De l’argent pour les routes

Les Suisses ont encore approuvé la création d’un fonds routier doté de trois milliards de francs par an pour financer autoroutes et mobilité urbaine par 62% des voix. Le fonds pour les routes nationales et le trafic d’agglomération (FORTA) a reçu le soutien le plus élevé dans les cantons de Neuchâtel (76,9%) et de Vaud (74,3%).

Tous deux attendent la manne fédérale pour construire entre autres les contournements de Morges (VD) et du Locle (NE). Ils sont suivis du Valais (63,4%), du Jura (61,8%), du canton de Fribourg (60,2%), de celui de Berne (59,1%) et de Genève (56,8%). Aucun canton n’a boudé le nouveau fonds routier. Le “oui” le plus timide a été prononcé par Bâle-Ville (53,6%).

FORTA a convaincu 1,5 million de votants, alors que 923’000 personnes ont glissé un “non” dans l’urne. Le fonds permettra de remplacer les infrastructures routières devenues obsolètes, et ainsi de réduire les bouchons. Un montant de 390 millions de francs est prévu pour des projets de mobilité douce, de trams ou de métros. Les cantons participeront à hauteur de 60 millions de francs par an à l’intégration des 400 km de routes cantonales au réseau national.

Le Conseil fédéral veut rapidement mettre en oeuvre le projet. Il mettra en consultation les ordonnances correspondantes le mois prochain et veut transmettre son message sur le premier programme d’aménagements financés par le fonds au Parlement à la fin de l’année.

Il table sur un premier financement quadriennal pour début 2020. “Le contournement du Locle va pouvoir avancer”, a remarqué la ministre des transports Doris Leuthard. L’augmentation de 4 centimes du prix de l’essence ne devrait pas intervenir avant 2019-2020.

Environ 46% des Suisses

La campagne virulente sur RIE III n’aura pas mobilisé outre mesure les Suisses. La participation aux scrutins dimanche, dans la moyenne nationale supérieure des dernières votations, s’est élevée à environ 46%. Comme d’habitude, les Schaffhousois, qui sont soumis au régime du vote obligatoire, ont été les plus assidus avec une participation d’environ 66%.

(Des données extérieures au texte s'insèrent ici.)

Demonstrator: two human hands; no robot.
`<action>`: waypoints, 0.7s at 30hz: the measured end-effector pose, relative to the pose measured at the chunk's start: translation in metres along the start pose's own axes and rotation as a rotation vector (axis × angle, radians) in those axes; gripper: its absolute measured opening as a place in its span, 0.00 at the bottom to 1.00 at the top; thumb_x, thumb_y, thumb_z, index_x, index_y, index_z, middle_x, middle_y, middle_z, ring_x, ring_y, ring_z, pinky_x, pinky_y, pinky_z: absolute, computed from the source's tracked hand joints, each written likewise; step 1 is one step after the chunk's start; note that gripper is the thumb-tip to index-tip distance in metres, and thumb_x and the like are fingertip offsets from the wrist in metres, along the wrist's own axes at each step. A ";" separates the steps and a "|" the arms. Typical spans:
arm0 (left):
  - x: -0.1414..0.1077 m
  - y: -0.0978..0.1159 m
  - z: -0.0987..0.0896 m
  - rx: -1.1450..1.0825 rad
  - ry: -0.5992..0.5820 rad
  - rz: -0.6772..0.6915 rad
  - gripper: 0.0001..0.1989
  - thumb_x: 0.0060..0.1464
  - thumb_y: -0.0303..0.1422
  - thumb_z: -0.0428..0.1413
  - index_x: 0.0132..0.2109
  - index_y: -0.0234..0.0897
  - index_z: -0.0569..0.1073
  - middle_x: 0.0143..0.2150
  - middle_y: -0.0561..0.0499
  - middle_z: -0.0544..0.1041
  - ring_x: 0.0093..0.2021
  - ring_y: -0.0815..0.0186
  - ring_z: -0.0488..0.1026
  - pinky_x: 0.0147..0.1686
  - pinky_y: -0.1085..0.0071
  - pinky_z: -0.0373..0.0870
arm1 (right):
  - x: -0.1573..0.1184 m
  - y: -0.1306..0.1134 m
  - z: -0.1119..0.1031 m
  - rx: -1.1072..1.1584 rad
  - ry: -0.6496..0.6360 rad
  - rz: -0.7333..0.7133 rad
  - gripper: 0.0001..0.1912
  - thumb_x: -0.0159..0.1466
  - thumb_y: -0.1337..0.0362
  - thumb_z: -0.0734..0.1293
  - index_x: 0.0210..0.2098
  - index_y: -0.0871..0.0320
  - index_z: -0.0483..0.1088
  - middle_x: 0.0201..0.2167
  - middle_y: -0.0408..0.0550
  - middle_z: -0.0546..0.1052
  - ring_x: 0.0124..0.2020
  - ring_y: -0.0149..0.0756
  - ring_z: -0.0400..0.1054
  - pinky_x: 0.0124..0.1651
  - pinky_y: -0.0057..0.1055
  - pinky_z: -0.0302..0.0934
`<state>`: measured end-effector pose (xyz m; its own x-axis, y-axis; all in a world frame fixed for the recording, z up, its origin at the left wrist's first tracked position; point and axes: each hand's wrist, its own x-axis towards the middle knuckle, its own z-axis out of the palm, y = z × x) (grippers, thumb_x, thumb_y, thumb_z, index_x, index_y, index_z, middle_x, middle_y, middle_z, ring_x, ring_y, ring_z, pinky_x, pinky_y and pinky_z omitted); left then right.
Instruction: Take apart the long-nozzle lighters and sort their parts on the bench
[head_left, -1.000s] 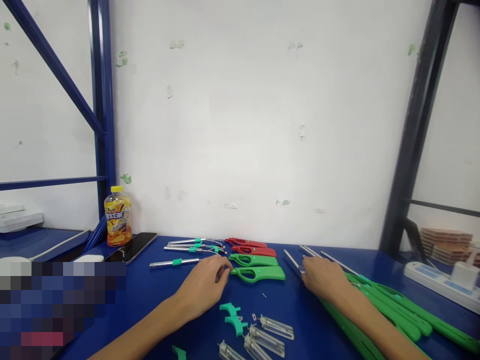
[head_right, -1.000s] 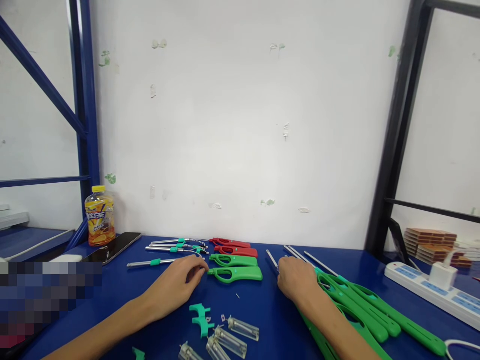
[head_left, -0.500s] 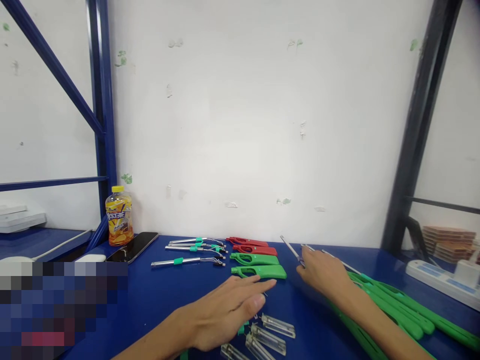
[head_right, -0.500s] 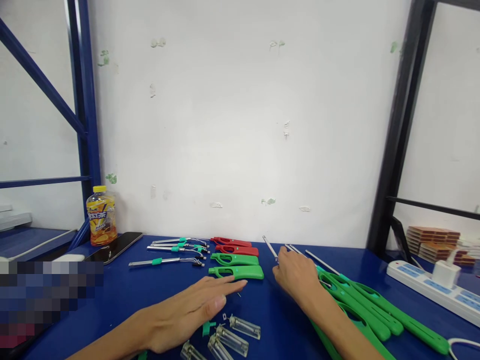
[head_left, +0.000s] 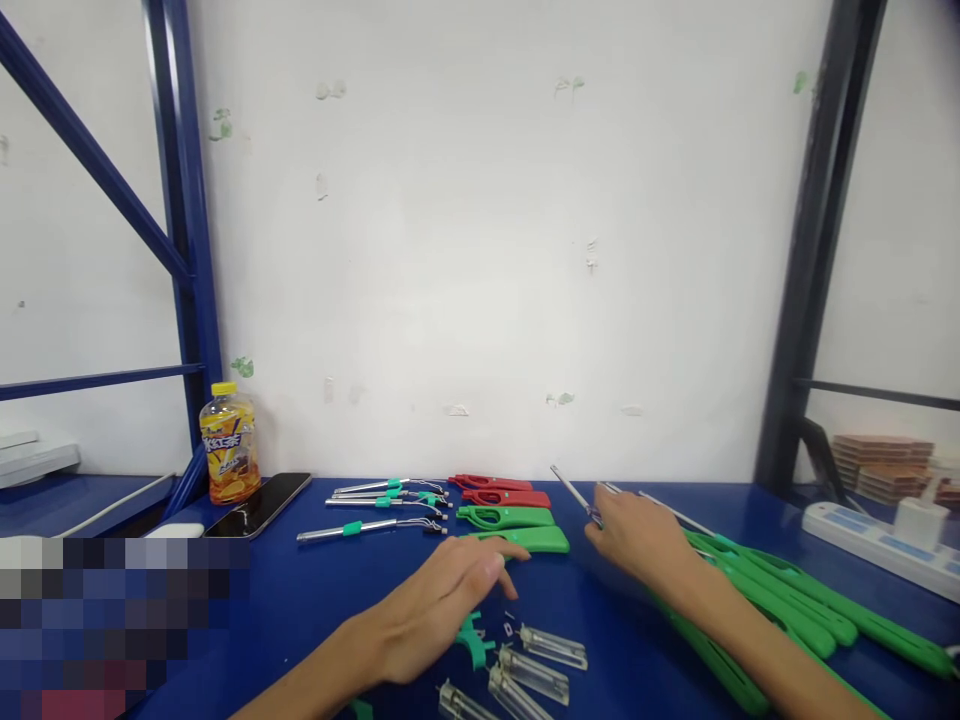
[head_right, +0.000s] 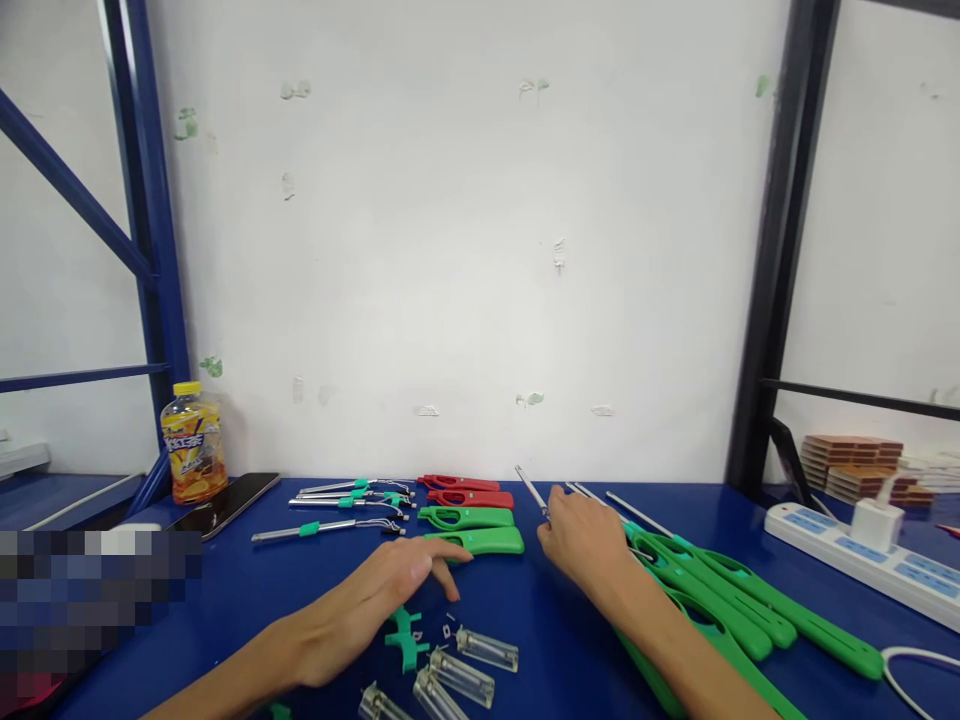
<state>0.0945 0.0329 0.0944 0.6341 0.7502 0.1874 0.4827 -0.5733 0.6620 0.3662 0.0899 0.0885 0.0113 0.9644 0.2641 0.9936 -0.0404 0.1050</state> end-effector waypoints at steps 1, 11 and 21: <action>0.001 -0.002 0.001 0.001 0.042 0.008 0.29 0.72 0.47 0.31 0.48 0.47 0.77 0.59 0.55 0.73 0.61 0.61 0.64 0.66 0.60 0.55 | 0.000 0.000 -0.001 0.009 0.007 0.001 0.13 0.65 0.68 0.61 0.44 0.66 0.73 0.39 0.65 0.81 0.42 0.58 0.77 0.36 0.38 0.59; 0.012 -0.027 0.009 0.492 0.468 0.384 0.21 0.66 0.24 0.45 0.62 0.42 0.67 0.58 0.45 0.72 0.59 0.59 0.66 0.59 0.54 0.65 | -0.005 -0.011 -0.032 0.499 0.142 -0.217 0.11 0.67 0.56 0.63 0.39 0.53 0.73 0.27 0.44 0.76 0.28 0.38 0.70 0.31 0.30 0.52; 0.013 -0.025 0.000 0.882 0.393 0.637 0.24 0.60 0.17 0.48 0.61 0.36 0.67 0.53 0.45 0.78 0.53 0.59 0.73 0.54 0.57 0.69 | -0.031 -0.034 -0.040 0.847 -0.133 -0.583 0.09 0.63 0.56 0.70 0.33 0.55 0.75 0.20 0.34 0.57 0.23 0.28 0.49 0.26 0.27 0.43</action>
<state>0.0907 0.0569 0.0799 0.7569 0.2048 0.6207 0.4955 -0.7990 -0.3407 0.3277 0.0509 0.1154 -0.5357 0.7981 0.2756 0.6010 0.5897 -0.5395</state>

Seuls autres cantons à voir plus d’un citoyen sur deux se prononcer, parfois de justesse: Zoug (53%), Bâle-Ville (52%), Appenzell Rhodes extérieures (50%), les Grisons (50%) et Neuchâtel (52%). Dans la majorité des cantons, la participation se situe entre 40 et 50%. Ceux de Glaris (un peu moin de 40%) et d’Uri (39%) arrivent en queue de peloton.